Tell how many lines of the data below have the string "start" in them. Say nothing more.
** Opening PROVIDED MATERIAL block **
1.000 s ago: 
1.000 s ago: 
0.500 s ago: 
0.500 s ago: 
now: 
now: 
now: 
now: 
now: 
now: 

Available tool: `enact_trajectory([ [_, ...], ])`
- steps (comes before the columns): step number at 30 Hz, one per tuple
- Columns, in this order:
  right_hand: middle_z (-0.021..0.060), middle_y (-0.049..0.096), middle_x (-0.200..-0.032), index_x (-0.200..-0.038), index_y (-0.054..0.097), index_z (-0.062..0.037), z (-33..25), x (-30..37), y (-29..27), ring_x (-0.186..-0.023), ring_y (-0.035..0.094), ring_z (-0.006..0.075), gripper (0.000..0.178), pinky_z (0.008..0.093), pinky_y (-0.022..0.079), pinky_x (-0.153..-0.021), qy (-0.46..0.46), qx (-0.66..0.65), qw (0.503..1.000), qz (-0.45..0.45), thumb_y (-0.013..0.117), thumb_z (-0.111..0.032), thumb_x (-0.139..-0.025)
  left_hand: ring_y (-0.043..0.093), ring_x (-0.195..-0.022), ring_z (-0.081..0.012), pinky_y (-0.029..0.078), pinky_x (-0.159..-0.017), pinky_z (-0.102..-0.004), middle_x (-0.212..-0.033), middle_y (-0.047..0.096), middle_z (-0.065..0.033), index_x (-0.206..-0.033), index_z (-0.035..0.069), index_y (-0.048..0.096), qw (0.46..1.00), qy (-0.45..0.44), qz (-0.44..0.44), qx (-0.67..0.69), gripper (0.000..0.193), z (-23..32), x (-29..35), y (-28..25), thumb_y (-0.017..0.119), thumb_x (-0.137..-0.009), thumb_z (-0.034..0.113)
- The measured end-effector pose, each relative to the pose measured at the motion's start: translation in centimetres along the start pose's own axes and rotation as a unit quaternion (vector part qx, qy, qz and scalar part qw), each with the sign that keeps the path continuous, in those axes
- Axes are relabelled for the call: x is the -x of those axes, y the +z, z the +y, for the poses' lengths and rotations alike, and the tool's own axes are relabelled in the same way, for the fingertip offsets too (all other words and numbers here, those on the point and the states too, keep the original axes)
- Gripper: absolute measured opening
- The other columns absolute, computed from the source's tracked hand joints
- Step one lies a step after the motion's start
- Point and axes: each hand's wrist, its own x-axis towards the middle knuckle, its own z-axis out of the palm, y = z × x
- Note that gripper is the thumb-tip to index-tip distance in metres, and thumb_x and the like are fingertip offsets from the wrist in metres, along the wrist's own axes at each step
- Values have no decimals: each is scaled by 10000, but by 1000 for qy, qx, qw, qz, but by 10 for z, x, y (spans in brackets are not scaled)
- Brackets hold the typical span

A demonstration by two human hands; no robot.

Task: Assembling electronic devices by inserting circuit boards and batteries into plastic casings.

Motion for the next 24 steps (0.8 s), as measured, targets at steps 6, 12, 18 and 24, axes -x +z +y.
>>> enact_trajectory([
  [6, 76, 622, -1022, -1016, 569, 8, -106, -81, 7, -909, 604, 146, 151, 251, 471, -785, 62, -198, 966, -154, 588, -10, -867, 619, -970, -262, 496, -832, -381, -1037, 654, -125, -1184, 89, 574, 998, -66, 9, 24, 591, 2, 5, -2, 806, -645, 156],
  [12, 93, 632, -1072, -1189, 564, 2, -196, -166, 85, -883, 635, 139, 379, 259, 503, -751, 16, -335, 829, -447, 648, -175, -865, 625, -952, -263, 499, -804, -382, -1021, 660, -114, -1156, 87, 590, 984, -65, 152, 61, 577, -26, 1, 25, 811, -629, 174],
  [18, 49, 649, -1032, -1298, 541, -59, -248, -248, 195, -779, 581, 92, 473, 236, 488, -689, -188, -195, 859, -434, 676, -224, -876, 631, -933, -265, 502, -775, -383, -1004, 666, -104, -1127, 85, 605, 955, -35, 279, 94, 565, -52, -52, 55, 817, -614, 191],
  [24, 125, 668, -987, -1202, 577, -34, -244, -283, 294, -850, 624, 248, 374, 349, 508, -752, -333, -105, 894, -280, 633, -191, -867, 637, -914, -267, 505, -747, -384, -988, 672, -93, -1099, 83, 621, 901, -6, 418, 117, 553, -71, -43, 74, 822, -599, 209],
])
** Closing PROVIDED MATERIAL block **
| TASK RESULT |
2